● Exercise prompt: When the line containing "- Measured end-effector" is found in the data below, copy it and each line after it through the line containing "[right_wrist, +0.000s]", exactly and with no others.

── Given material ──

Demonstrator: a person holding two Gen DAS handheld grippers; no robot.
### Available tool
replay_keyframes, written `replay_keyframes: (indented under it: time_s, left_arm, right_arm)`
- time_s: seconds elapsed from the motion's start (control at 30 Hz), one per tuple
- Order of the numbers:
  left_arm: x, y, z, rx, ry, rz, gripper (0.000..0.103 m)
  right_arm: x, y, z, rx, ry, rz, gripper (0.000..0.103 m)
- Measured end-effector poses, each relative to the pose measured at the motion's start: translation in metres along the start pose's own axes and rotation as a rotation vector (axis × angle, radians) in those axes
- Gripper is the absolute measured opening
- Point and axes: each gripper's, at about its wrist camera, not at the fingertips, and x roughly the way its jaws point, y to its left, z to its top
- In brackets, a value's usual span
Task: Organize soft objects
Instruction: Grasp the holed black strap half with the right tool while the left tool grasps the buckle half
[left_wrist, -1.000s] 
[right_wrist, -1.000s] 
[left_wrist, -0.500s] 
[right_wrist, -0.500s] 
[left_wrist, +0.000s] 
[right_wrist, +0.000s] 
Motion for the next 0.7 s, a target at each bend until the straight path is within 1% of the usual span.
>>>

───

● Output for this task:
- Measured end-effector poses, each relative to the pose measured at the motion's start: translation in metres along the start pose's own axes and rotation as a rotation vector (axis × angle, radians) in those axes
- Gripper is the absolute measured opening
- Point and axes: each gripper's, at about its wrist camera, not at the fingertips, and x roughly the way its jaws point, y to its left, z to its top
- In brackets, a value's usual span
Task: Organize soft objects
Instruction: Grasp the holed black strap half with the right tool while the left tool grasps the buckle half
[left_wrist, -1.000s] 
[right_wrist, -1.000s] 
[left_wrist, -0.500s] 
[right_wrist, -0.500s] 
[left_wrist, +0.000s] 
[right_wrist, +0.000s] 

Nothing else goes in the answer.